What is required:
Search the data for the string "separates" and gather each line it is in.
(Beginning of Data provided)
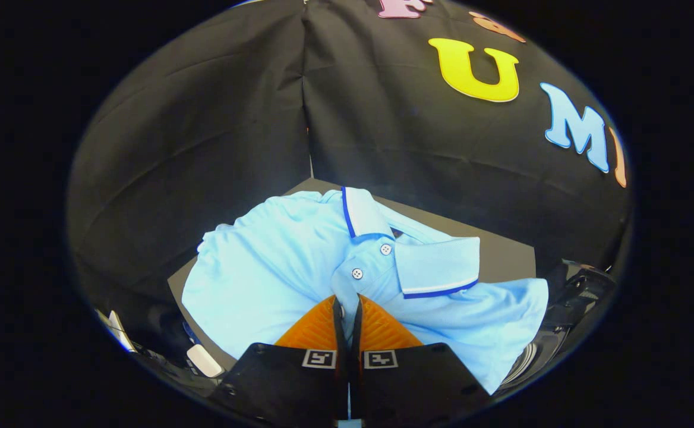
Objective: Put the clothes into the washing machine and then close the washing machine lid.
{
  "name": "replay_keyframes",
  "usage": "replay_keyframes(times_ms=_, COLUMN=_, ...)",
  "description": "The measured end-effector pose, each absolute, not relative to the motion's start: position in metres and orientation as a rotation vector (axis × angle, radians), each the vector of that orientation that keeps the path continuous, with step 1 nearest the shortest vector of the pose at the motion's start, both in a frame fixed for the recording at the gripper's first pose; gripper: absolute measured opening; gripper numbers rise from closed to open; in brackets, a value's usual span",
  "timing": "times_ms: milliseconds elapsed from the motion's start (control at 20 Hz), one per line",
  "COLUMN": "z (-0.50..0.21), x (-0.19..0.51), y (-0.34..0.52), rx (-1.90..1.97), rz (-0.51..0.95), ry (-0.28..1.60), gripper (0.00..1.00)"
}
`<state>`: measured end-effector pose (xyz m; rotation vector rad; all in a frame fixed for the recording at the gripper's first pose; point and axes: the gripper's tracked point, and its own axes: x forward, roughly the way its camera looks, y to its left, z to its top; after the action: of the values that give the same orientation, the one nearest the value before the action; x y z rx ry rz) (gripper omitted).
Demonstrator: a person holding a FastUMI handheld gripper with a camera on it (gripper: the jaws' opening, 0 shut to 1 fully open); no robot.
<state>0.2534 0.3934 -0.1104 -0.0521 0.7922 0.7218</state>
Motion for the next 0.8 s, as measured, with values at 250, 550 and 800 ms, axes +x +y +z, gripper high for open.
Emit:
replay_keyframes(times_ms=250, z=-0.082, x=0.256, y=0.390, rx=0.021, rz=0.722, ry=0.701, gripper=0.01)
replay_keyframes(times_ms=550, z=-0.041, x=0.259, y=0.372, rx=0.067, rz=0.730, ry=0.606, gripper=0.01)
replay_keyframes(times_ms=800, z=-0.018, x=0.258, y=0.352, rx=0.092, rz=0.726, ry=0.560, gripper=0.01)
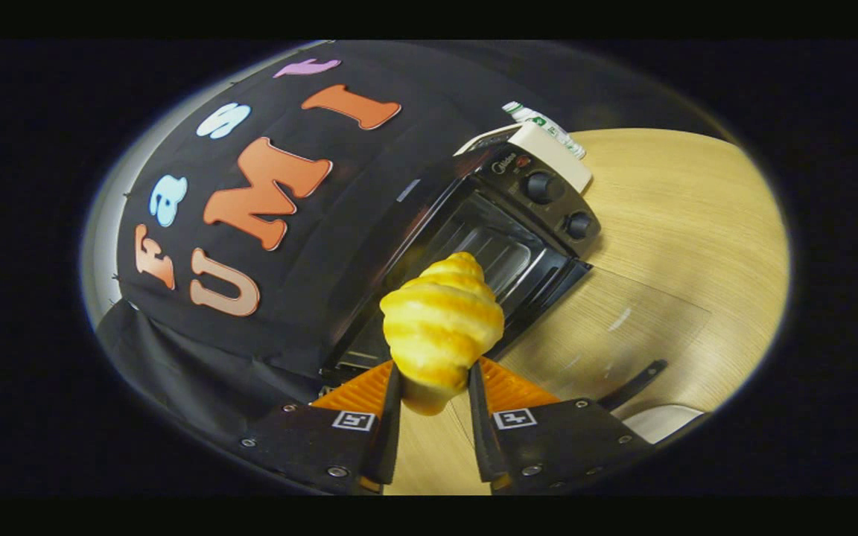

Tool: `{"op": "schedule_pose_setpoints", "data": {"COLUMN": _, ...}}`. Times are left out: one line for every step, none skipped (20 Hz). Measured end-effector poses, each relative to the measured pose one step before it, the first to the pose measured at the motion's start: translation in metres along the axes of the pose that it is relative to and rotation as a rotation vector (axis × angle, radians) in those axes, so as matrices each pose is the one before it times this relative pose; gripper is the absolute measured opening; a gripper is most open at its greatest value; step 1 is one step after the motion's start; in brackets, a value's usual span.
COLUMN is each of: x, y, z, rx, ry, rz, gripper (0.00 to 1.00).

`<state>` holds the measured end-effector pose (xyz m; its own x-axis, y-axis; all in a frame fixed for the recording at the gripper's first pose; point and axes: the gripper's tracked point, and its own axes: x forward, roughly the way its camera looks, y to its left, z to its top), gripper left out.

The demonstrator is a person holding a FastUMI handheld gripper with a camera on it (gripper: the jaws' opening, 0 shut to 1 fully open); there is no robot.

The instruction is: Open the toaster oven, put the food inside, and close the toaster oven door.

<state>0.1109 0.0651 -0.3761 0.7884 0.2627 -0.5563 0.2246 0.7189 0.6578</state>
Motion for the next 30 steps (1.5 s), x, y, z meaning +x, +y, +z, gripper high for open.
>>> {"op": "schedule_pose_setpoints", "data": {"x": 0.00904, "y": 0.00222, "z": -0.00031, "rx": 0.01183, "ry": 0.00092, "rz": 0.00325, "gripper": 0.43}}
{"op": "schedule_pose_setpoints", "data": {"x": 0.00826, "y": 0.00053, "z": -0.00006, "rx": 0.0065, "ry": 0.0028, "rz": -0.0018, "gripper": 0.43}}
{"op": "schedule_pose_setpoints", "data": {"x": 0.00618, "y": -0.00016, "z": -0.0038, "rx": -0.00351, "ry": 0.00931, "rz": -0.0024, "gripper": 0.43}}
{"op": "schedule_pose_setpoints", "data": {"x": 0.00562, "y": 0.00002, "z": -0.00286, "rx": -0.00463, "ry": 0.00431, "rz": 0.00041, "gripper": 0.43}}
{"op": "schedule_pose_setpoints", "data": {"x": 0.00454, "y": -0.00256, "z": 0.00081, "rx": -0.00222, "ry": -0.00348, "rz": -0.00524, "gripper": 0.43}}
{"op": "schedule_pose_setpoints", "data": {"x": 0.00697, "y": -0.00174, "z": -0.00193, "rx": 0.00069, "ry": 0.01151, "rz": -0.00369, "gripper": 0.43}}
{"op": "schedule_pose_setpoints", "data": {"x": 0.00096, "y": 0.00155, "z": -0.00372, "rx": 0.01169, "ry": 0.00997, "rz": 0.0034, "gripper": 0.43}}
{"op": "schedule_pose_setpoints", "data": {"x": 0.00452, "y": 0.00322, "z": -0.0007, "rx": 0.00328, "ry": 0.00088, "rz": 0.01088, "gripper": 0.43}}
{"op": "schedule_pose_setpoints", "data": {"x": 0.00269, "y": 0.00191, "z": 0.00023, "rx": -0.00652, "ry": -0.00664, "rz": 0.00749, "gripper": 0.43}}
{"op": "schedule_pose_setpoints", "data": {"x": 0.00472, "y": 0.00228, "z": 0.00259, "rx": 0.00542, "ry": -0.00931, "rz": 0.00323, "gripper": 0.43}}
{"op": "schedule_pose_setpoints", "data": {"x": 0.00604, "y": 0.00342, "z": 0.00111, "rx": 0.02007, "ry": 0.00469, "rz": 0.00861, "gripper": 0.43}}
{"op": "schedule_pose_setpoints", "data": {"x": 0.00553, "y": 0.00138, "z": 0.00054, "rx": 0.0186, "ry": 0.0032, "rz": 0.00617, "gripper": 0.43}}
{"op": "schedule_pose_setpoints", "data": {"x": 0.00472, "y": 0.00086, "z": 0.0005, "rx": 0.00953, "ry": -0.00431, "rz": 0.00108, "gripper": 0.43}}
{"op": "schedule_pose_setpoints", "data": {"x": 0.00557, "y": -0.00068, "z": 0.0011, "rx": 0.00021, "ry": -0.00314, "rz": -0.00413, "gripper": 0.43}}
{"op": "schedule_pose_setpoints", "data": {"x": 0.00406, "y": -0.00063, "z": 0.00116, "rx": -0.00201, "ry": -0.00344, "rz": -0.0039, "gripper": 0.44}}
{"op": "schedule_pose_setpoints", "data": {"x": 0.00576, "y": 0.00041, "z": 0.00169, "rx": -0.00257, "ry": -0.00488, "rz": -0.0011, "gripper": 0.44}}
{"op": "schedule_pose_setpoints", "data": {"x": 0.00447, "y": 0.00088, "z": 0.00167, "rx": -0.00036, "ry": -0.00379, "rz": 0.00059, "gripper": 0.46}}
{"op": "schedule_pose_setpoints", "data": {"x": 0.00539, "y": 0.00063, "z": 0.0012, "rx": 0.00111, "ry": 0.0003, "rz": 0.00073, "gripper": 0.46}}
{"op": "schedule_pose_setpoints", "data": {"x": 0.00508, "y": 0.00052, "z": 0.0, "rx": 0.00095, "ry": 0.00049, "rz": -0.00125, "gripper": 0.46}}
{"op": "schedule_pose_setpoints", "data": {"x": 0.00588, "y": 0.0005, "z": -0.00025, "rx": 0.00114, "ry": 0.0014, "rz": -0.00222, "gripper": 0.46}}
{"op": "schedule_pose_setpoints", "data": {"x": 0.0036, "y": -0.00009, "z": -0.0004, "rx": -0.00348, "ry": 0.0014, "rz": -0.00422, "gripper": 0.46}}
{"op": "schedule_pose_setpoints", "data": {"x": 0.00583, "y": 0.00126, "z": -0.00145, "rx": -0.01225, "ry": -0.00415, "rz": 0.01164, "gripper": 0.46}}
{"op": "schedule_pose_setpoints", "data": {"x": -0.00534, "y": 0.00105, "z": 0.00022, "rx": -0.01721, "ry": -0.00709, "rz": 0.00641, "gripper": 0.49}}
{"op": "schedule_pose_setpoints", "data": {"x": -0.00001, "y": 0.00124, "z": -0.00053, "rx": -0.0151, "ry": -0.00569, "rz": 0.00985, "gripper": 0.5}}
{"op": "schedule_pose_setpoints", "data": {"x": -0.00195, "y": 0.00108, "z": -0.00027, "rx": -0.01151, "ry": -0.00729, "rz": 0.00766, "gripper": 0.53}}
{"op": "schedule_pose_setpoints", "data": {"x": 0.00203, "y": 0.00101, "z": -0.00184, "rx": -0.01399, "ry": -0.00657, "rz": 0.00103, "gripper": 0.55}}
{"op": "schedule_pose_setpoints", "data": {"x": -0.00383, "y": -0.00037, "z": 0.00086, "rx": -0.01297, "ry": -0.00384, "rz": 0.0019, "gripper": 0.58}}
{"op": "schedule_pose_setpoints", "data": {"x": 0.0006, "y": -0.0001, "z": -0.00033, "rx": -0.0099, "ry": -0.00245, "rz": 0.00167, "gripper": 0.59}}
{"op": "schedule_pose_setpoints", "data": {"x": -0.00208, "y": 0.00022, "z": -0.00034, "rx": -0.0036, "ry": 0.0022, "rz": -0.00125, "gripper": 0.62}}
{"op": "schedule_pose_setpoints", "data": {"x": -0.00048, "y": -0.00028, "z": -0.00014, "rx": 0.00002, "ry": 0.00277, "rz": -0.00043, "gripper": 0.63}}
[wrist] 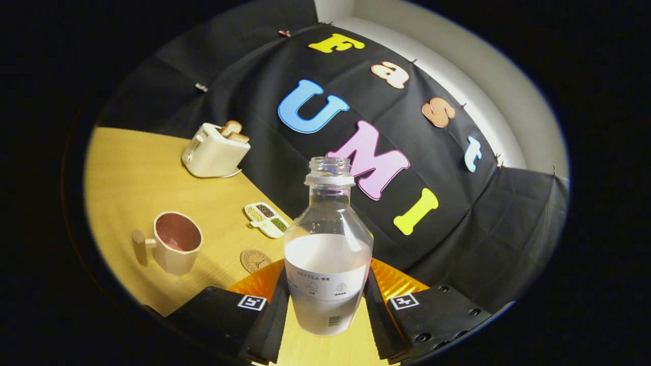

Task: Take the bottle from table, then pour the juice into the cup, finally place the bottle on the coaster

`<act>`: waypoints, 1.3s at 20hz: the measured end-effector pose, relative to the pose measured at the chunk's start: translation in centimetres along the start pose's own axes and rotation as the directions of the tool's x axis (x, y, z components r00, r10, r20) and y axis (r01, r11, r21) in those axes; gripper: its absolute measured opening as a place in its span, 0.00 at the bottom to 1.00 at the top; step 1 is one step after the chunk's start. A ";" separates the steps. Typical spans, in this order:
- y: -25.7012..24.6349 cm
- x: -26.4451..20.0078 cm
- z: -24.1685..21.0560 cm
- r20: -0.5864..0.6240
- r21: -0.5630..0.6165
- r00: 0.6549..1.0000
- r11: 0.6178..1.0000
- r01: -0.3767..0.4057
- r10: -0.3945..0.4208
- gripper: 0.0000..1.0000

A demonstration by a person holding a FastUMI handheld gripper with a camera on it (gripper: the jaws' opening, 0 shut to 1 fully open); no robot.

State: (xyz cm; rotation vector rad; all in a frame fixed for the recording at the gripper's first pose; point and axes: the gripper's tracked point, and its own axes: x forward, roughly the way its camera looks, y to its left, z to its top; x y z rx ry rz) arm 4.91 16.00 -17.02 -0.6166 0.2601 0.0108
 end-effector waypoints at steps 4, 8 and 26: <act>1.3 0.5 0.1 -0.004 -0.161 1.000 0.987 -0.006 0.006 0.72; 3.1 0.6 0.6 0.003 -0.257 0.999 0.966 -0.038 0.040 0.72; 8.5 2.4 -1.8 -0.057 -0.566 0.991 0.813 -0.134 0.124 0.72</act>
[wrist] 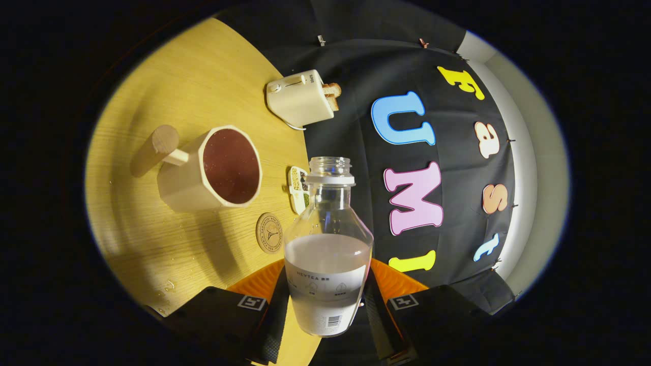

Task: Take the bottle from table, then pour the juice into the cup, finally place the bottle on the coaster

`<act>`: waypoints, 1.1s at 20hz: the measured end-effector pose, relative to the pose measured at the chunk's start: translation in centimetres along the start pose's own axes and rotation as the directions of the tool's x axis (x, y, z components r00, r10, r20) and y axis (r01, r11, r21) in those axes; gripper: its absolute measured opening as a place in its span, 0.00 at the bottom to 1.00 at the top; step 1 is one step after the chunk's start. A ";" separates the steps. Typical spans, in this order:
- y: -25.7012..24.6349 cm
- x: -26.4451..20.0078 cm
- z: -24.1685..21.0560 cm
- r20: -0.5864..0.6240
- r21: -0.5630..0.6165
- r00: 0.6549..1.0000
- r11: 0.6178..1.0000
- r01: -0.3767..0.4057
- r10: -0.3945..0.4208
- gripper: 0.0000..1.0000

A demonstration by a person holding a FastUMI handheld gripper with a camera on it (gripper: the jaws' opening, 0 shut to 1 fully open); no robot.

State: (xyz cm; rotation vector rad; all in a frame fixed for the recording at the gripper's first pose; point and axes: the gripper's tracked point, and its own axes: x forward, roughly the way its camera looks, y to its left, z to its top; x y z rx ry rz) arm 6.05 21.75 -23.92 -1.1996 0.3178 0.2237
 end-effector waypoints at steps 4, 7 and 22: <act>0.9 0.1 -0.2 -0.002 -0.057 1.000 0.998 -0.019 0.019 0.72; 1.5 0.7 -0.6 -0.011 -0.079 0.999 0.996 -0.035 0.034 0.72; 0.7 1.9 -0.4 0.025 -0.259 1.000 0.966 -0.010 0.017 0.72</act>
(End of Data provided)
Answer section:
`<act>`: waypoints, 1.3s at 20hz: the measured end-effector pose, relative to the pose measured at the chunk's start: translation in centimetres along the start pose's own axes and rotation as the directions of the tool's x axis (x, y, z components r00, r10, r20) and y axis (r01, r11, r21) in those axes; gripper: its absolute measured opening as a place in its span, 0.00 at the bottom to 1.00 at the top; step 1 is one step after the chunk's start. A ";" separates the steps. Typical spans, in this order:
`<act>`: waypoints, 1.1s at 20hz: the measured end-effector pose, relative to the pose measured at the chunk's start: translation in centimetres along the start pose's own axes and rotation as the directions of the tool's x axis (x, y, z components r00, r10, r20) and y axis (r01, r11, r21) in those axes; gripper: its absolute measured opening as a place in its span, 0.00 at the bottom to 1.00 at the top; step 1 is one step after the chunk's start. A ";" separates the steps. Typical spans, in this order:

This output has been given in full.